### DESCRIPTION OF THE TASK
Return the run of lines below that opens with the line containing "I need to verify whether any orange" and closes with the line containing "The text here", keeping each one exact.

[Stored records]
[Start of section]
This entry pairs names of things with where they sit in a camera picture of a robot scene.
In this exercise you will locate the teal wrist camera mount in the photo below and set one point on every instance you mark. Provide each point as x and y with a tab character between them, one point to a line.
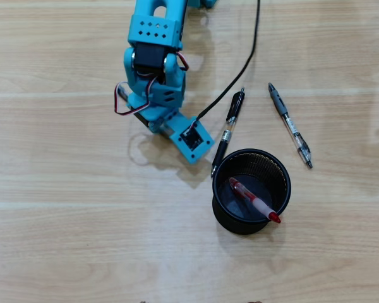
192	140

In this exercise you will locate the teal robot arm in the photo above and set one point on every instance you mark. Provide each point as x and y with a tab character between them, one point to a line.
154	31

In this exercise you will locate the grey grip retractable pen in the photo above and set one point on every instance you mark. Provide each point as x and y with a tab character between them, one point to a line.
282	109

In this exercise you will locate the teal gripper with servo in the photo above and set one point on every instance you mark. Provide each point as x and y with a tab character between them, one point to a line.
141	118

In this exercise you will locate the black retractable pen silver label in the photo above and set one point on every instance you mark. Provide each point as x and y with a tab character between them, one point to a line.
233	109

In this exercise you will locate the black mesh pen holder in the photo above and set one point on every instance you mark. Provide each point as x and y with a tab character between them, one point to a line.
281	189

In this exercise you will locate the red gel pen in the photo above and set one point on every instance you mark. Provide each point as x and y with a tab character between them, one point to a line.
259	203

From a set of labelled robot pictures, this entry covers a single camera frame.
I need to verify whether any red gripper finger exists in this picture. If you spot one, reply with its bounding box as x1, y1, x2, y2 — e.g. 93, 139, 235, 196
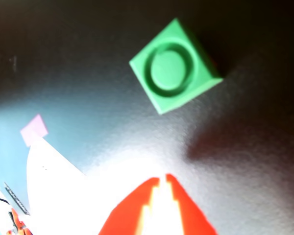
98, 177, 160, 235
165, 173, 218, 235

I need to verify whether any green cube with round recess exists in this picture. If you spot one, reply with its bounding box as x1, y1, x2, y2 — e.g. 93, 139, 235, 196
129, 18, 223, 115

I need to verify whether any white numbered grid paper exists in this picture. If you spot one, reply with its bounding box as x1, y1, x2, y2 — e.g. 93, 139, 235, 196
26, 136, 162, 235

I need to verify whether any black mat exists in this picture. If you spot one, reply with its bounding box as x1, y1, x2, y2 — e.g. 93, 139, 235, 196
0, 0, 294, 235

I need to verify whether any orange spring clamp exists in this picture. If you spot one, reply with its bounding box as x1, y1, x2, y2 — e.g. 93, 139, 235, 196
6, 208, 31, 235

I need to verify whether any thin black ruler strip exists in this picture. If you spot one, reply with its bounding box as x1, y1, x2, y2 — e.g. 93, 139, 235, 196
4, 182, 30, 216

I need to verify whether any pink tape strip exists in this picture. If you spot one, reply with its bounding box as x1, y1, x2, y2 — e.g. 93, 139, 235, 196
20, 114, 49, 147

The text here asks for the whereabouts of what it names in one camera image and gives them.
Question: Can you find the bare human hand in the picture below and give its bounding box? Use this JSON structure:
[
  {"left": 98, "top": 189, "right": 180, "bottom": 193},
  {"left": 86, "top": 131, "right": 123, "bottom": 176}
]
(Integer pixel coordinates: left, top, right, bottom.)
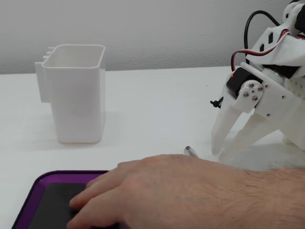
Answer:
[{"left": 66, "top": 154, "right": 249, "bottom": 229}]

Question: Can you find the hairy human forearm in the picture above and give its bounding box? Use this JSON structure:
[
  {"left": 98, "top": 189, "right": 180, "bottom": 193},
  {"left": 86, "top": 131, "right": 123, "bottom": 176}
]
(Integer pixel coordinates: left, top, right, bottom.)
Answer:
[{"left": 247, "top": 167, "right": 305, "bottom": 229}]

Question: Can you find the red white black servo cable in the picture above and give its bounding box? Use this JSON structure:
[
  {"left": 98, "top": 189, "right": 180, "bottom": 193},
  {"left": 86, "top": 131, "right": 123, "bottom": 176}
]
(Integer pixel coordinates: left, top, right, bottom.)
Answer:
[{"left": 230, "top": 28, "right": 290, "bottom": 72}]

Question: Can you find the clear ballpoint pen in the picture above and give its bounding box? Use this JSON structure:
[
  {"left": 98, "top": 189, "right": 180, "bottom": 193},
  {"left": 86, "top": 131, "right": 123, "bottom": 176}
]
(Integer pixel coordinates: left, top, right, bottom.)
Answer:
[{"left": 183, "top": 146, "right": 199, "bottom": 158}]

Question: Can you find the white plastic cup container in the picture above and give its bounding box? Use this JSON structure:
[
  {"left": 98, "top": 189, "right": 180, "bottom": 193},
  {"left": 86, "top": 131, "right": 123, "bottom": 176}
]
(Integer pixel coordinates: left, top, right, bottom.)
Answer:
[{"left": 34, "top": 44, "right": 106, "bottom": 144}]

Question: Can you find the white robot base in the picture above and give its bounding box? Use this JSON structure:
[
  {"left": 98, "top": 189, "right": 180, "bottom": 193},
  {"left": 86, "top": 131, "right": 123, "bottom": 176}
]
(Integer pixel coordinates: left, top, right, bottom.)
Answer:
[{"left": 281, "top": 73, "right": 305, "bottom": 151}]

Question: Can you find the black zip tie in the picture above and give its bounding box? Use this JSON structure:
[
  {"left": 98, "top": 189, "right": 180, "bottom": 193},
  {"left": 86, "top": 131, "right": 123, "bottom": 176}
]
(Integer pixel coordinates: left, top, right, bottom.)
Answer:
[{"left": 209, "top": 96, "right": 224, "bottom": 109}]

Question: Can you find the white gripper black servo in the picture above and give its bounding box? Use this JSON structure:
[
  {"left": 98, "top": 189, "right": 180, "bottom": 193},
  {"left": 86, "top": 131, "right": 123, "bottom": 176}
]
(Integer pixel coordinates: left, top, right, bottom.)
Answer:
[{"left": 212, "top": 62, "right": 301, "bottom": 159}]

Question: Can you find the black foam pad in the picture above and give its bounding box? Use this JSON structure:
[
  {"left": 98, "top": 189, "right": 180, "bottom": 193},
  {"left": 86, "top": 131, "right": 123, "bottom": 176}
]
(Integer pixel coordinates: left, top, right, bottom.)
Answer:
[{"left": 30, "top": 182, "right": 93, "bottom": 229}]

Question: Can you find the purple tray with black mat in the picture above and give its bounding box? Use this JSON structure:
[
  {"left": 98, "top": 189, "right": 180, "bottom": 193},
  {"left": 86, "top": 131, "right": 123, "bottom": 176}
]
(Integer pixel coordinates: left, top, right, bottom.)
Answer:
[{"left": 11, "top": 170, "right": 112, "bottom": 229}]

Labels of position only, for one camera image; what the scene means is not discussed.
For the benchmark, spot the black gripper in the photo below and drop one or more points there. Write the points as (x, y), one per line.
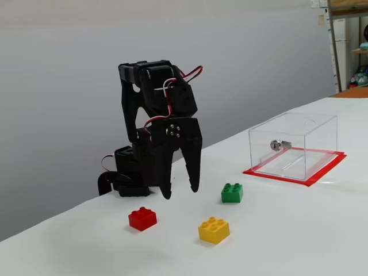
(188, 135)

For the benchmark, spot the yellow lego brick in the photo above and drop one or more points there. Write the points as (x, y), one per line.
(214, 233)

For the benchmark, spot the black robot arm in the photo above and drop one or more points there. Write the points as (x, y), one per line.
(129, 115)

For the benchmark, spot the green lego brick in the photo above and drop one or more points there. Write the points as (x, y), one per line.
(231, 194)

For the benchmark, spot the red lego brick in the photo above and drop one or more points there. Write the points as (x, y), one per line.
(142, 220)

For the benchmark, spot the transparent plastic box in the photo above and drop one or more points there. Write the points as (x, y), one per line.
(316, 135)

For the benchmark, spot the black table clamp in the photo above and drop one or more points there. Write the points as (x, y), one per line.
(103, 184)

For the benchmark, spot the red tape square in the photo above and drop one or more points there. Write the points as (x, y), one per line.
(276, 177)

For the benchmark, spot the silver cam lock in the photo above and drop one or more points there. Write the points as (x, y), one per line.
(275, 145)

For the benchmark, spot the metal shelf rack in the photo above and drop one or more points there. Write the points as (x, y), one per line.
(336, 57)

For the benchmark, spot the brown wooden table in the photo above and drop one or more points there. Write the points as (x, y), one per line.
(356, 92)

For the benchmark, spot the red capped bottle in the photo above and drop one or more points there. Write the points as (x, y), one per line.
(353, 83)

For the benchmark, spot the white cabinet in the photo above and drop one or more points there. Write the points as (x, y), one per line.
(343, 57)

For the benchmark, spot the clear plastic bag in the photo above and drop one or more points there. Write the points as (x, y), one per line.
(362, 79)

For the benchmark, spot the yellowish paper note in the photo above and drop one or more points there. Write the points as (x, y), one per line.
(321, 19)

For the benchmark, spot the white label strip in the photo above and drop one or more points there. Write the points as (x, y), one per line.
(328, 21)

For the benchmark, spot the white paper label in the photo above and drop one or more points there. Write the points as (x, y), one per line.
(314, 3)

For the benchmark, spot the wooden shelf board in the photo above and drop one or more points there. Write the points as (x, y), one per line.
(359, 51)

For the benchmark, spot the teal object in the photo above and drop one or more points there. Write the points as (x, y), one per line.
(364, 46)

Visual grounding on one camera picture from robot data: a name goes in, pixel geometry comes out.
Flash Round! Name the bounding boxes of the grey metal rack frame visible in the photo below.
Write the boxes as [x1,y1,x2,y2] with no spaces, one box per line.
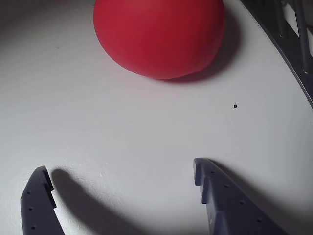
[239,0,313,108]

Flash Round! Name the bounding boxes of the red ball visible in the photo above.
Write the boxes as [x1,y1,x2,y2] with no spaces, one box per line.
[93,0,226,80]

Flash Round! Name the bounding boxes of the grey blue gripper finger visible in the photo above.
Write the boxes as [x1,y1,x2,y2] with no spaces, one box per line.
[20,165,66,235]
[193,157,289,235]

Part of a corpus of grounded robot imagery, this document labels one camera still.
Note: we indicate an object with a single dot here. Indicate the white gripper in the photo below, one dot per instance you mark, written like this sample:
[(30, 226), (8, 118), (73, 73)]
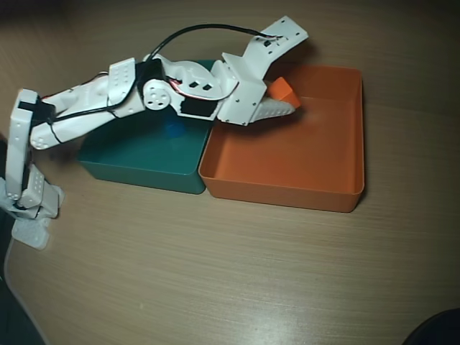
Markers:
[(241, 104)]

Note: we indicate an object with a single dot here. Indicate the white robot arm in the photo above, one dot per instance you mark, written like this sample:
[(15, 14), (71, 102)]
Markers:
[(72, 104)]

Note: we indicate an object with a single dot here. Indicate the blue cube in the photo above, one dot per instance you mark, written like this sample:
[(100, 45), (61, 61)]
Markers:
[(175, 130)]

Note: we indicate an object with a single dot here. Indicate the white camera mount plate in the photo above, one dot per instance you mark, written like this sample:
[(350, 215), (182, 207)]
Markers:
[(258, 57)]

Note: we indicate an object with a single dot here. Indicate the orange cube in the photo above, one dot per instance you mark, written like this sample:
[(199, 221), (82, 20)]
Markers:
[(284, 91)]

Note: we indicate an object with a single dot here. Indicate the orange plastic box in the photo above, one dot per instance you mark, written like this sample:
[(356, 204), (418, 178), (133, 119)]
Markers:
[(287, 161)]

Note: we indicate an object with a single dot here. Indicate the teal plastic box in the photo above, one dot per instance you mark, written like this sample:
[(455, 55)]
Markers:
[(143, 158)]

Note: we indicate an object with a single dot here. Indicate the black round object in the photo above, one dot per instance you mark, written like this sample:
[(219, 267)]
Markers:
[(442, 334)]

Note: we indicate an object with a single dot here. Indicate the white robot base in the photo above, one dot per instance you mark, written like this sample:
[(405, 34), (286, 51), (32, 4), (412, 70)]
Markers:
[(30, 235)]

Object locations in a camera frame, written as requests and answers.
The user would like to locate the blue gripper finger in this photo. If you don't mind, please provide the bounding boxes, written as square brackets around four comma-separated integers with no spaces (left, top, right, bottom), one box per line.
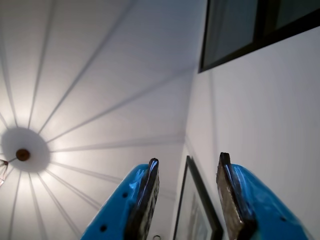
[215,151,315,240]
[79,158,161,240]

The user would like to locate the black framed wall picture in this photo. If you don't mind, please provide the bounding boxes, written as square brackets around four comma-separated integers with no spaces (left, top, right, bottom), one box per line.
[174,154,225,240]

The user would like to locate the brown round ceiling rose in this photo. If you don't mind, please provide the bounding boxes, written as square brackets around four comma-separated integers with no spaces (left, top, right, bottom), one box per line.
[15,148,31,162]

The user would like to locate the black framed wall window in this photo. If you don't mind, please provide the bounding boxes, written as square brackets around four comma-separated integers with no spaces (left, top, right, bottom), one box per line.
[198,0,320,74]

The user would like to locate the hanging ceiling lamp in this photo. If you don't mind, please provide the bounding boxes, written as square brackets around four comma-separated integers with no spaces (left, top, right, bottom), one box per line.
[0,159,10,188]

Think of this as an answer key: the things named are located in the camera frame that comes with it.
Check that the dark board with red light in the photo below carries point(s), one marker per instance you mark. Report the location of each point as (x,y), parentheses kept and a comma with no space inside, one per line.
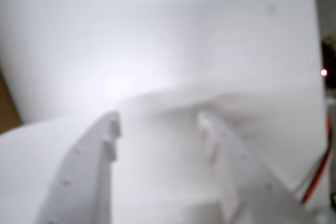
(330,58)

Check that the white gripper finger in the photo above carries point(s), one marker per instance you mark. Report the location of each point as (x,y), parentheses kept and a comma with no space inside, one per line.
(249,182)
(84,176)

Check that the brown cardboard box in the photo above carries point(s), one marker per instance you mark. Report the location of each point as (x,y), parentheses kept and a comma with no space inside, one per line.
(8,108)

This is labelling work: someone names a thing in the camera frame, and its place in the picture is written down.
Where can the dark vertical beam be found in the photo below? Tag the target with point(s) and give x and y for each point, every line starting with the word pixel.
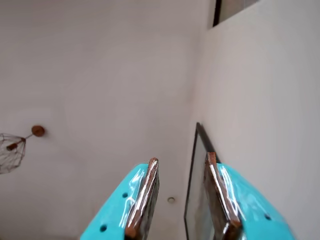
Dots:
pixel 217 12

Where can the recessed ceiling spotlight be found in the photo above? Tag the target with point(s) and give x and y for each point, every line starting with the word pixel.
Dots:
pixel 171 199

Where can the black framed picture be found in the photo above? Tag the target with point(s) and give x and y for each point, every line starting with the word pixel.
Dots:
pixel 197 200

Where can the wooden ceiling rose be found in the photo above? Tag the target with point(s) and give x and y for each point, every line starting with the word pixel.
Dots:
pixel 38 130

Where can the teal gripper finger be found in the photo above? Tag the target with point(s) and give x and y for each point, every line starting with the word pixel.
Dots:
pixel 112 212
pixel 252 212

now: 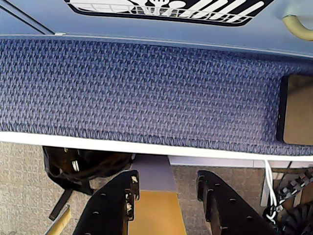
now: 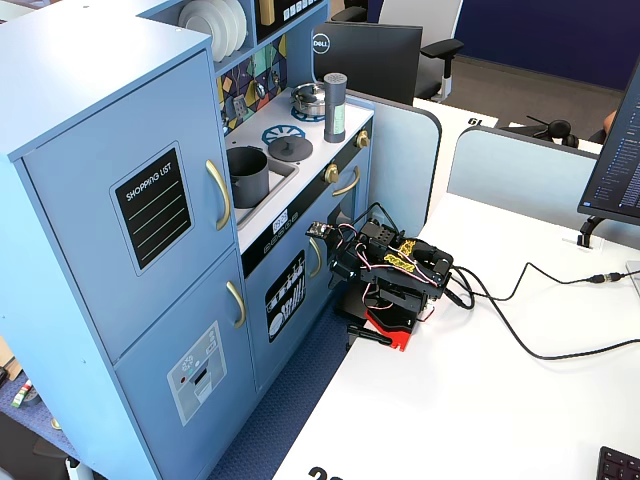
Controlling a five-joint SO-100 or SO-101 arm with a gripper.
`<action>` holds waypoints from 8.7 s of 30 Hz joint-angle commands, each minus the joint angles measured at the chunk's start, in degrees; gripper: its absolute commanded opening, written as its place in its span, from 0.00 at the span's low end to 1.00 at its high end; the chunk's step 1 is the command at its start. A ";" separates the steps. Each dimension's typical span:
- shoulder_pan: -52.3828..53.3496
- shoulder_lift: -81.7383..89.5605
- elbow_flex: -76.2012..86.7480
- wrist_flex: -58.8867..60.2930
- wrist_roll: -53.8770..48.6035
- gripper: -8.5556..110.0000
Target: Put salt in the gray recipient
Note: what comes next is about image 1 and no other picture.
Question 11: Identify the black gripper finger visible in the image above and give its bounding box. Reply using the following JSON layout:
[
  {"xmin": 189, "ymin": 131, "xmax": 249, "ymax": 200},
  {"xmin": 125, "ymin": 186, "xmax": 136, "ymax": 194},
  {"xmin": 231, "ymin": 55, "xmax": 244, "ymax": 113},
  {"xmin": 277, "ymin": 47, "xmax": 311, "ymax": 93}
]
[End of section]
### RESULT BELOW
I need to verify whether any orange spring clamp exists in this picture. If you spot one, reply with its bounding box as x1, y1, x2, y2 — e.g. 93, 139, 235, 196
6, 208, 31, 235

I need to verify whether any thin black ruler strip exists in this picture. If you spot one, reply with its bounding box as x1, y1, x2, y2 — e.g. 93, 139, 235, 196
4, 182, 30, 216

I need to verify whether any pink tape strip exists in this picture. If you spot one, reply with its bounding box as x1, y1, x2, y2 — e.g. 93, 139, 235, 196
20, 114, 49, 147

The text here asks for the whereabouts of what it names in one camera image and gives them.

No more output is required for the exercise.